> _Task item_
Return copies of the lines below that mention "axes".

[Recorded information — start]

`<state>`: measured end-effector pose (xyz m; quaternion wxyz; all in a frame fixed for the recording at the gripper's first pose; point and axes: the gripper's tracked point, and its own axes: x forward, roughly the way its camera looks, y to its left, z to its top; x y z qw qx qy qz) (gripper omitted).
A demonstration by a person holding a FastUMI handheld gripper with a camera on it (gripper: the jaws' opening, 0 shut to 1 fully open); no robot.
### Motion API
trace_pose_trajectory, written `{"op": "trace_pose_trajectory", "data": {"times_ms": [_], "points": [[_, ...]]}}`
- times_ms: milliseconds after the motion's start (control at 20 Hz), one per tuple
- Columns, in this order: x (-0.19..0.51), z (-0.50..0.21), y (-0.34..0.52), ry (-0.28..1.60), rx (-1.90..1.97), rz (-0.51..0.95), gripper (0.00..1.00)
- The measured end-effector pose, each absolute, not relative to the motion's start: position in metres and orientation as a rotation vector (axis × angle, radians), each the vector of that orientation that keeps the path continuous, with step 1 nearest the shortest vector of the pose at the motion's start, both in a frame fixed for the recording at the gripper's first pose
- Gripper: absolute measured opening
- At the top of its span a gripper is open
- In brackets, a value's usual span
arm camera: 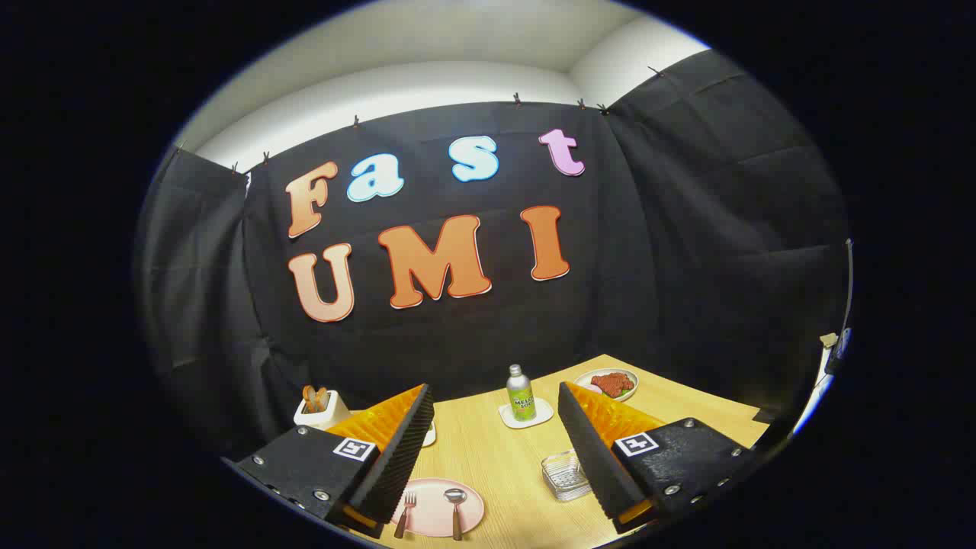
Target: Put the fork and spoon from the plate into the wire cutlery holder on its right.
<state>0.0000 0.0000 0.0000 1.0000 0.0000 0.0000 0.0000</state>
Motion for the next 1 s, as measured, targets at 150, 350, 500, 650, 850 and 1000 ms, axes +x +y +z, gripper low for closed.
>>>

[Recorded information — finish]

> _Answer space_
`<state>`: measured end-effector pose (xyz m; quaternion wxyz; all in a frame fixed for the recording at the gripper's first pose; point and axes: the gripper's tracked point, and its own axes: x forward, roughly the way its camera looks, y to its left, z to its top; x y z qw qx qy qz) (gripper omitted).
Motion for the next 1 s, as measured, targets at 150, 350, 500, 650, 850 and 1000 ms, axes +x +y +z, gripper low for closed.

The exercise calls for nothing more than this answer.